2021 unterstützte deren Interessengemeinschaft die Besetzung leerstehender Wohnungen in dem Komplex, für welche die Initiative »Leerstand Hab-ich-saath« über mehrere Jahre hinweg Obdachlose auf Berlins Straßen interessierte, wie ein Mitglied der Jungle World mitteilte. Seitdem wohnen in dem Block 50 bis 60 ehemals Obdachlose. In den Häusern mit der Nummer 40–42 leben 150 ukrainische Geflüchtete.

»So leicht lassen wir uns nicht vertreiben«, sagte ein Bewohner des Wohnblocks in der Habersaath­straße.

Die Eigentümerfirma drängt jetzt allerdings auf Auszug – der alten wie der neuen Bewohner. Die Abrissgenehmigung hingegen war am 31. Juli abgelaufen und stand ohnehin unter dem Vorbehalt, dass alle verbliebenen Langzeitmieter eine gleichwertige Ersatzwohnung zur Verfügung gestellt bekämen und dem Abriss ihre Zustimmung erteilten. Weder das eine noch das andere war der Fall.

Langzeitmieter Daniel Diekmann vermutet deshalb hinter der Aktion »Torschlusspanik«. Der Jungle World teilte er mit: »Ende Juli lief die Abrissgenehmigung aus, nächstes Jahr läuft die Baugenehmigung aus und vermutlich machen auch die Investoren Druck.«

Im Gespräch mit der »Tagesschau« ­bestätigte der Geschäftsführer von Arcadia Estates, Andreas Pichotta, der Sicherheitsfirma den Auftrag erteilt zu haben. Die »Zertrümmerung der Wohnungseinrichtung« sei allerdings nicht in Auftrag gegeben worden. Lediglich habe man die Wohnungseingangstüren mit Platten verschließen lassen, damit die Wohnungen »nicht wieder von irgendeinem neuen Obdachlosen belegt« werden. Das Bezirksamt Mitte erklärte in einer Pressemitteilung, die Firma zu einem »Erörterungstermin« einzuladen und darauf zu drängen, »alle möglicherweise rechtswidrigen Maßnahmen sofort einzustellen«.

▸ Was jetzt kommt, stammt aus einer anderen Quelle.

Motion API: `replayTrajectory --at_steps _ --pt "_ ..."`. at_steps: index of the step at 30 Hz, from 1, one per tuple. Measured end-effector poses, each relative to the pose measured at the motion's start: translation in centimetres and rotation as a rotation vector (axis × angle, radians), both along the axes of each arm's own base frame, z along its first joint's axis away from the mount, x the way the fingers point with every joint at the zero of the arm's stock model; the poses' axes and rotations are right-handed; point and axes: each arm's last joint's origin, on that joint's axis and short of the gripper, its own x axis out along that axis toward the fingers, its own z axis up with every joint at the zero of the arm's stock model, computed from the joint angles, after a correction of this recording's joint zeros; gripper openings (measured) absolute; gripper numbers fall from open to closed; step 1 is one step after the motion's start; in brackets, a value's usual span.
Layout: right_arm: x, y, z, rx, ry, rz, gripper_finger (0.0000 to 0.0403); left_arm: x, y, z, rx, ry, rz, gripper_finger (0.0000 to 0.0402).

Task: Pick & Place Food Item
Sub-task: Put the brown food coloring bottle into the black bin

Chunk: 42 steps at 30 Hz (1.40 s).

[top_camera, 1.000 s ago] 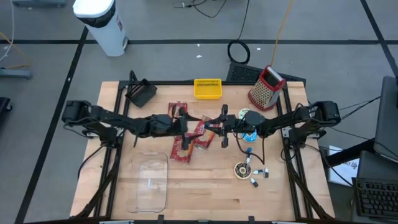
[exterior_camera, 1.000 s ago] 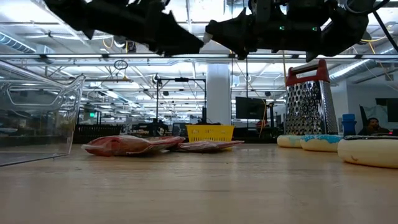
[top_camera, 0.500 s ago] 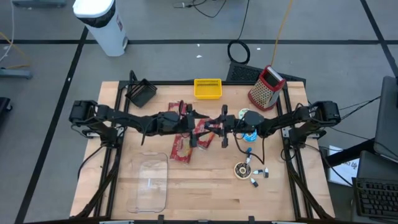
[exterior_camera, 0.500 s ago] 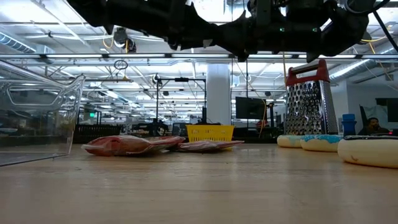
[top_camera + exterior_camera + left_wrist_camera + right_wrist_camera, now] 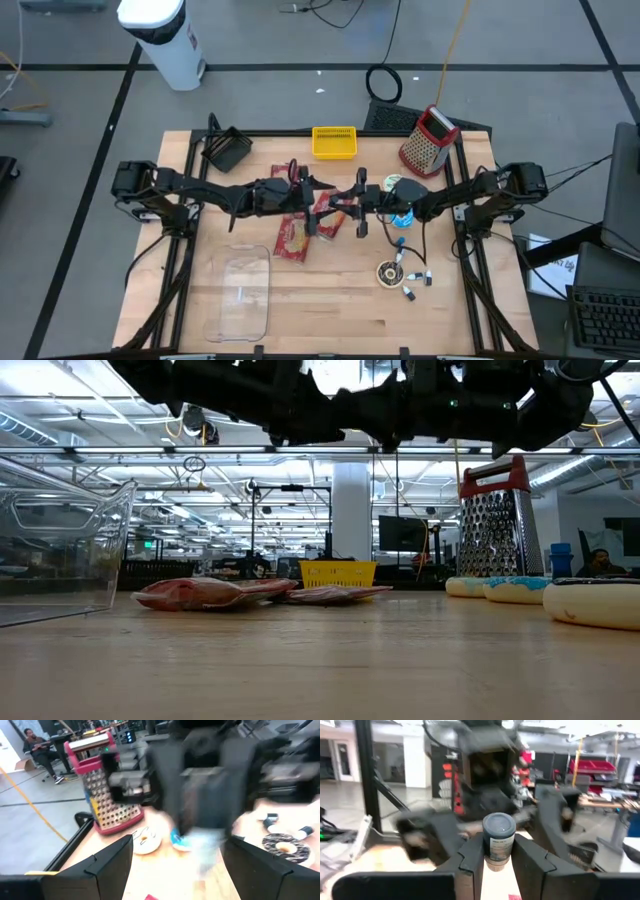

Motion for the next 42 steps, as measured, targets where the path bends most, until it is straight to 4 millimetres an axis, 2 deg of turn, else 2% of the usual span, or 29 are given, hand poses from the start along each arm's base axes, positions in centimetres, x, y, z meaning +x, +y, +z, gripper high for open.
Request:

Fabi Jung von der Initiative sprach gegenüber der Jungle World von »Mafia­methoden«, die an eine »kriminelle Vereinigung« erinnern würden. »Pichotta hat gezeigt, was er vom Rechtsstaat hält«, so Jung. Außerdem wies er darauf hin, dass ein Paar ein Kind erwarte und Warmwasser »fürs Wochenbett« benötige.

Einen Tag nach dem Vorfall gab es zumindest bei den Bestandsmietern wieder Strom. Die Bewohner ohne Mietvertrag gingen derweil zum Grillen in den Park oder kochten vor den Hauseingängen auf Einweggrills. »Die haben die Rechnung ohne uns gemacht«, sagte ein Bewohner der Jungle World, »so leicht lassen wir uns nicht vertreiben.«

Schon früher war es zu Übergriffen auf die Bewohner gekommen. 2018 brannte Diekmanns Auto. Verschiedenen Medienberichten zufolge hatte jemand zwei Wochen vorher die Warnung »Ausziehen oder brennen« mit dem Finger auf die Windschutzscheibe des Autos geschmiert. Im selben Jahr hätten in 45 leerstehenden Wohnungen die Fenster offen gestanden, so dass das gesamte Haus auskühlte. Fünf Monate lang habe die Hausverwaltung nichts dagegen unternommen.